▸ DATA TO EXAMINE
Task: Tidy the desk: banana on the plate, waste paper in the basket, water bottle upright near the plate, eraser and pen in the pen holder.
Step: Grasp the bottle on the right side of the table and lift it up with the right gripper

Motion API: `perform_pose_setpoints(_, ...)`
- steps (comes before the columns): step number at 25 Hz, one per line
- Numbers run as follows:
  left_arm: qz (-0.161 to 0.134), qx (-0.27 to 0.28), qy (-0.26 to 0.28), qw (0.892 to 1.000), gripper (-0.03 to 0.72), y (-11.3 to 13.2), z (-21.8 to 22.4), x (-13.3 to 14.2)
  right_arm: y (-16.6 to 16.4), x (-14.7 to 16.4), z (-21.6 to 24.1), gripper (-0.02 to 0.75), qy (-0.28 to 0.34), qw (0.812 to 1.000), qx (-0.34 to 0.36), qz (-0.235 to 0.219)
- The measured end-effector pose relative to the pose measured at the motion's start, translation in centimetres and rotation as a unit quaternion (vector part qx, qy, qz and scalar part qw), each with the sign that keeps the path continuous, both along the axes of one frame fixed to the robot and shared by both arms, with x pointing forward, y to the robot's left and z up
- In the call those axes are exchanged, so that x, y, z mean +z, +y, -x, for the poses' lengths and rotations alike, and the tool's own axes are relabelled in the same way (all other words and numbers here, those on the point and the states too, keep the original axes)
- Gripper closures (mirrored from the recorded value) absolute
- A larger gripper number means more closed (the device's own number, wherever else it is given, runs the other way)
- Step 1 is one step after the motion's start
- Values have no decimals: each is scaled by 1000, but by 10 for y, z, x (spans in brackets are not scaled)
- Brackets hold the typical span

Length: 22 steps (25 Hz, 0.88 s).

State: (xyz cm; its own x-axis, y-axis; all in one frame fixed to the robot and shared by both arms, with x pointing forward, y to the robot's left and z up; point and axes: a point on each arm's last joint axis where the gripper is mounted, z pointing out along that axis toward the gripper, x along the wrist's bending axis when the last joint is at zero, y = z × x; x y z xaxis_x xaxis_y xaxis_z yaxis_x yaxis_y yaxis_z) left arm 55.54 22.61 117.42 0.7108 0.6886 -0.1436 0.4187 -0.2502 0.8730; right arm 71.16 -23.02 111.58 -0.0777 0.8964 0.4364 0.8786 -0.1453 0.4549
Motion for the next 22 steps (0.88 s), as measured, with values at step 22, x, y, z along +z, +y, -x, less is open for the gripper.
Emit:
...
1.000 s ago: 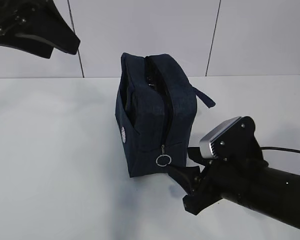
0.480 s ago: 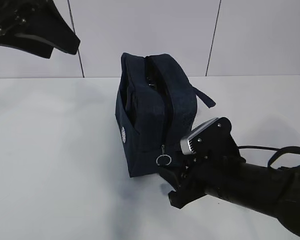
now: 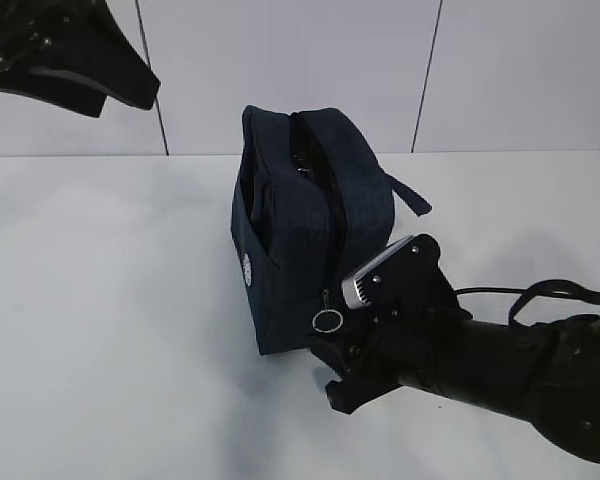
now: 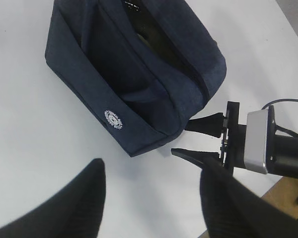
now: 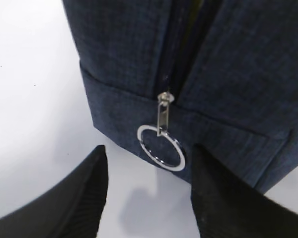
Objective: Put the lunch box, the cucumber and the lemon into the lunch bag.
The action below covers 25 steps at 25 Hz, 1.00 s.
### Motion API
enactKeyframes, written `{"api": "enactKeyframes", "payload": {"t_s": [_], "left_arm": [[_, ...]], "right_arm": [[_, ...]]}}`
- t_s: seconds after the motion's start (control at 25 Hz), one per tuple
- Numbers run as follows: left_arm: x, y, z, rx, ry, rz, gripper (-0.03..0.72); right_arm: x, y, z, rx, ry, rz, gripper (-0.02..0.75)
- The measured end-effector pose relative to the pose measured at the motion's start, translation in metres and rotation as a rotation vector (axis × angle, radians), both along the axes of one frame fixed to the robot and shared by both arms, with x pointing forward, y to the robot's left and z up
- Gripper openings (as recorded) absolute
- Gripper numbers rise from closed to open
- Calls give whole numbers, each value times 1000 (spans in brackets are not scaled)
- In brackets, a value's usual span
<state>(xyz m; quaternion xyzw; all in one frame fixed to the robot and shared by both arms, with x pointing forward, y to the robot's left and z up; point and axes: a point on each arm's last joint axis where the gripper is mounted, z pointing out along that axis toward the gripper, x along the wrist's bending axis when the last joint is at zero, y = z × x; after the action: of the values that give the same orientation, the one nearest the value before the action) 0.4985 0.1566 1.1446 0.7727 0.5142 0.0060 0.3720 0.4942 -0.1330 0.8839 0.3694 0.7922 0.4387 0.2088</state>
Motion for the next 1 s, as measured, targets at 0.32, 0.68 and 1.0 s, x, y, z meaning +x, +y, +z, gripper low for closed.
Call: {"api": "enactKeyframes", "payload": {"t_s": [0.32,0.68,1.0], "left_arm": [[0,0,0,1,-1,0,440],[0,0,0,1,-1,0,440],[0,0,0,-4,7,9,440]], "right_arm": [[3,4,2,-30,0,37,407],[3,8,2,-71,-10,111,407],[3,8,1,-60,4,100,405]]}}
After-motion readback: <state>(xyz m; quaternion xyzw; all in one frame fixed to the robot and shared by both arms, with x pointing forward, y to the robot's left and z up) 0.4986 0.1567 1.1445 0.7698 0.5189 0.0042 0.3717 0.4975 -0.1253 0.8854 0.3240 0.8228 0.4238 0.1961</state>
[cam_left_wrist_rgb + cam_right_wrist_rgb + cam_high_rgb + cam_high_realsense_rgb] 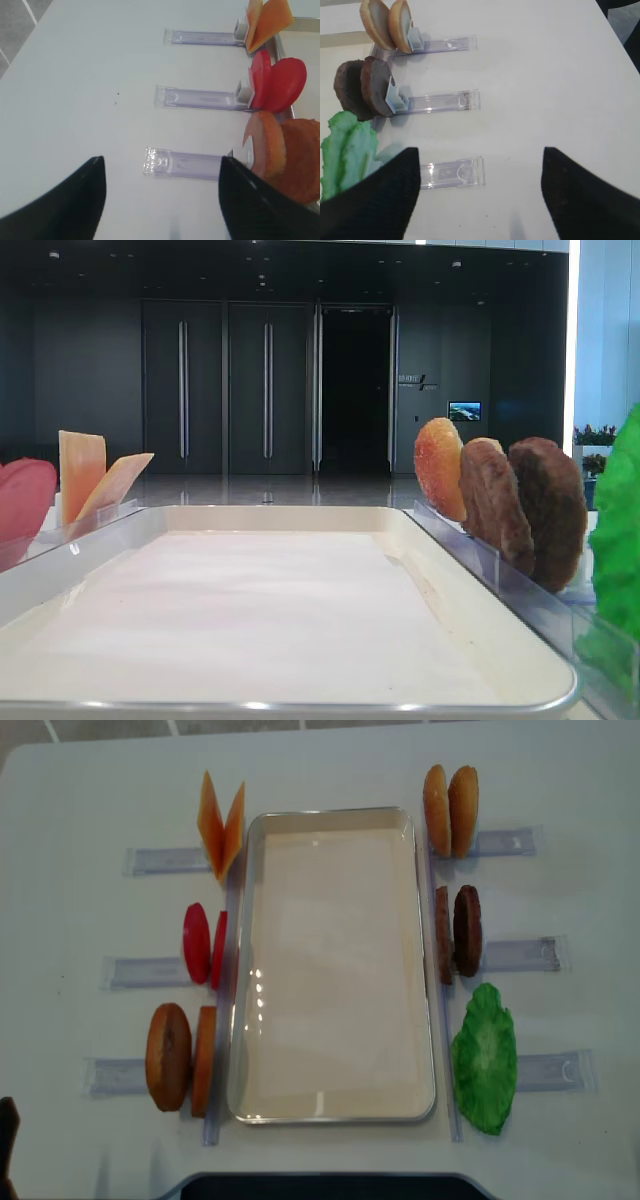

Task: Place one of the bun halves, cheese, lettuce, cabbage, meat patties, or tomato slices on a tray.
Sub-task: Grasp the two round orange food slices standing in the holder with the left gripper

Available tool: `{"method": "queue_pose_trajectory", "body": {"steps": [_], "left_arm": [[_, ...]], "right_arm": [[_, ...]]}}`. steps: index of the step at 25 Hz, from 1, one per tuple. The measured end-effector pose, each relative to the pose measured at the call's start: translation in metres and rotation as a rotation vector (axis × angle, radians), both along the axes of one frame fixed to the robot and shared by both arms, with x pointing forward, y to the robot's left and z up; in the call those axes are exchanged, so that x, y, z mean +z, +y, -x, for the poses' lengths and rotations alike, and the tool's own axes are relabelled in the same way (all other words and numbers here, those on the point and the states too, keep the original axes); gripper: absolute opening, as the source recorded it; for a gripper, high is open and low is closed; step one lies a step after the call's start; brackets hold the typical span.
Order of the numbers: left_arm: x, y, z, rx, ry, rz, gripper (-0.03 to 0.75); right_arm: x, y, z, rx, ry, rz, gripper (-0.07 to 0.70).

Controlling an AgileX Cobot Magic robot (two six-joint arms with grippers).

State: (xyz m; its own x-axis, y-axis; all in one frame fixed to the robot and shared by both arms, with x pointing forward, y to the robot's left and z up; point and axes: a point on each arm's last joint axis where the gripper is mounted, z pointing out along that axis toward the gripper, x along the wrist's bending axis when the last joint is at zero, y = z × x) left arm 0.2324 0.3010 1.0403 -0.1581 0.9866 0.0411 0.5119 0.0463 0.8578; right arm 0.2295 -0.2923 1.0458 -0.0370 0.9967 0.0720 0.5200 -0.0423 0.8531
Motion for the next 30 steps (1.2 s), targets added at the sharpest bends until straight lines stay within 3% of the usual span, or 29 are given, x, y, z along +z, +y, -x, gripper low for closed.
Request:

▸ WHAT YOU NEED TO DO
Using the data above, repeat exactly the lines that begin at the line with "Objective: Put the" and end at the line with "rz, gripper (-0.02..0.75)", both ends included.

▸ REPLY
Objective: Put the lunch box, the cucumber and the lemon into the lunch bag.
The action below covers 25 steps at 25 Hz, 1.00 s.
### Motion API
enactKeyframes, written `{"api": "enactKeyframes", "payload": {"t_s": [_], "left_arm": [[_, ...]], "right_arm": [[_, ...]]}}`
- t_s: seconds after the motion's start (control at 25 Hz), one per tuple
- Numbers run as follows: left_arm: x, y, z, rx, ry, rz, gripper (-0.03..0.72); right_arm: x, y, z, rx, ry, rz, gripper (-0.02..0.75)

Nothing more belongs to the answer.